> Problem requirements
Word for word, transcribe the data below from the line with "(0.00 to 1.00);" to the line with "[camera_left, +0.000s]", keeping both of those lines.

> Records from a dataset
◇ ◇ ◇
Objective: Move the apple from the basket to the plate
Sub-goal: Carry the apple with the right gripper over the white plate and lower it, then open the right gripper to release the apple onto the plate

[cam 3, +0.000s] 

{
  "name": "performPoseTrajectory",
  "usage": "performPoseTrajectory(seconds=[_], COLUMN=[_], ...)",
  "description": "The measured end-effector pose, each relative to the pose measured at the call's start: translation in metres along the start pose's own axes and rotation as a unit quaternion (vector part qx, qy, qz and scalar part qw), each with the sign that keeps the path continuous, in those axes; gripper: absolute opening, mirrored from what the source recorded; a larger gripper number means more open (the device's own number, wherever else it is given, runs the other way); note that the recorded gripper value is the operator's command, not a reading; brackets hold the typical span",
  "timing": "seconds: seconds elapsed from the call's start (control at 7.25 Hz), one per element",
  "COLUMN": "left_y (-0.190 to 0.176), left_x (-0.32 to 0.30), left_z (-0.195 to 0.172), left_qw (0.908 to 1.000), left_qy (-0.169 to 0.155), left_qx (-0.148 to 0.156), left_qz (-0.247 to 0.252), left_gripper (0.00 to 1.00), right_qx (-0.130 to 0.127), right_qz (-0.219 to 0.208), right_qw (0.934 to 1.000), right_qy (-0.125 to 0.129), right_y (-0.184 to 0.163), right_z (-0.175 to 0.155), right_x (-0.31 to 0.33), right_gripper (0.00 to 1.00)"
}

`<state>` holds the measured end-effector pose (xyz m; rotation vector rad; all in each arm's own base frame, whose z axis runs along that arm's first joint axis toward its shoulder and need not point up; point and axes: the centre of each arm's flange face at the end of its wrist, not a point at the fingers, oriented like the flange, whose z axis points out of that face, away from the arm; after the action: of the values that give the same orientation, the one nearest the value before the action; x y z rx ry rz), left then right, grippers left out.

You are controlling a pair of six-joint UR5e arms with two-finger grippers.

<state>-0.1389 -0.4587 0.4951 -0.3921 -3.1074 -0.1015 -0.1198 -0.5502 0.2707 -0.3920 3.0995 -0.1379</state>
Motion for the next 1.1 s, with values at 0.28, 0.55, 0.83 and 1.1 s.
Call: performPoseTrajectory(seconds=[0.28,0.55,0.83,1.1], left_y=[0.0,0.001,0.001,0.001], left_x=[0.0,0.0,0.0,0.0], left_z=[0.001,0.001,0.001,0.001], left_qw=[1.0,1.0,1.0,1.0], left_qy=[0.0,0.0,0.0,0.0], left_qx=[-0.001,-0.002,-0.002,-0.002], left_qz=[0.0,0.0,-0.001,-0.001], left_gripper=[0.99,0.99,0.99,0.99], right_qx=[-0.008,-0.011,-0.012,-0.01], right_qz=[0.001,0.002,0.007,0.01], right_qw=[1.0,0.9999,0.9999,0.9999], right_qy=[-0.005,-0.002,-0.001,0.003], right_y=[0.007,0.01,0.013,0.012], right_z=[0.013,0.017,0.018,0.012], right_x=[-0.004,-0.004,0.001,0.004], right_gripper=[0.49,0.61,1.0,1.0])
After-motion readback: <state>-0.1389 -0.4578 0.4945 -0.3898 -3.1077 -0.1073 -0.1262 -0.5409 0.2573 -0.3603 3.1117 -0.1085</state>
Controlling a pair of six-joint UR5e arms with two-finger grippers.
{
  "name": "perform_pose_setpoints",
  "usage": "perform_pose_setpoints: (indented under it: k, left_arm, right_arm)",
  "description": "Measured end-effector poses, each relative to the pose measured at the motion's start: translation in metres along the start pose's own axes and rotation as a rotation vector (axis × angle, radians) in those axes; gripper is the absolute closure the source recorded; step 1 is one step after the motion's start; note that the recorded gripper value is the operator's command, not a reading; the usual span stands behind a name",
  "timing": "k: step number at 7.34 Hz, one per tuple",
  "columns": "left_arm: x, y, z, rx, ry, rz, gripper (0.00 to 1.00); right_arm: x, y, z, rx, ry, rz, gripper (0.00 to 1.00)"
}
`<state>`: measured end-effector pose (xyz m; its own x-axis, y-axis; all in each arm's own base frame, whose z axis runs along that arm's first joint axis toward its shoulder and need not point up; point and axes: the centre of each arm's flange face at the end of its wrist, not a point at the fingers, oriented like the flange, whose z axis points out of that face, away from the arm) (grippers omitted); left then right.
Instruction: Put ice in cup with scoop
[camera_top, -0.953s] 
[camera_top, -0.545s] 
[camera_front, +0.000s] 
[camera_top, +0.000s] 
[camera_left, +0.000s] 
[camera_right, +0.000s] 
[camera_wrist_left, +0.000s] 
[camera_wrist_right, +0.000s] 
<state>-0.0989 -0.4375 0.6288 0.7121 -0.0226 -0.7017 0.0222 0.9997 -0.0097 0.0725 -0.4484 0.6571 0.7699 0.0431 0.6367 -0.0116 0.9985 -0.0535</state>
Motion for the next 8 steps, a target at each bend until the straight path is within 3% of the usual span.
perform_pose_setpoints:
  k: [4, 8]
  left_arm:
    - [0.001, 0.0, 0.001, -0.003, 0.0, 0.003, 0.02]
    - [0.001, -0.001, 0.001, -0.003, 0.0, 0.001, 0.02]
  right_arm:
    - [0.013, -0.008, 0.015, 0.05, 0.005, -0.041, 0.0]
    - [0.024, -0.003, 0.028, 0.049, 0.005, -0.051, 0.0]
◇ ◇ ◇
> Solution
  "columns": "left_arm: x, y, z, rx, ry, rz, gripper (0.00 to 1.00); right_arm: x, y, z, rx, ry, rz, gripper (0.00 to 1.00)"
}
`<state>`: measured end-effector pose (xyz m; its own x-axis, y-axis; all in each arm's own base frame, whose z axis runs along that arm's first joint axis toward its shoulder and need not point up; point and axes: the centre of each arm's flange face at the end of its wrist, not a point at the fingers, oriented like the flange, whose z axis points out of that face, away from the arm) (grippers omitted); left then right.
Instruction: Put ice in cup with scoop
[camera_top, -0.953s] 
[camera_top, -0.545s] 
[camera_front, +0.000s] 
[camera_top, +0.000s] 
[camera_left, +0.000s] 

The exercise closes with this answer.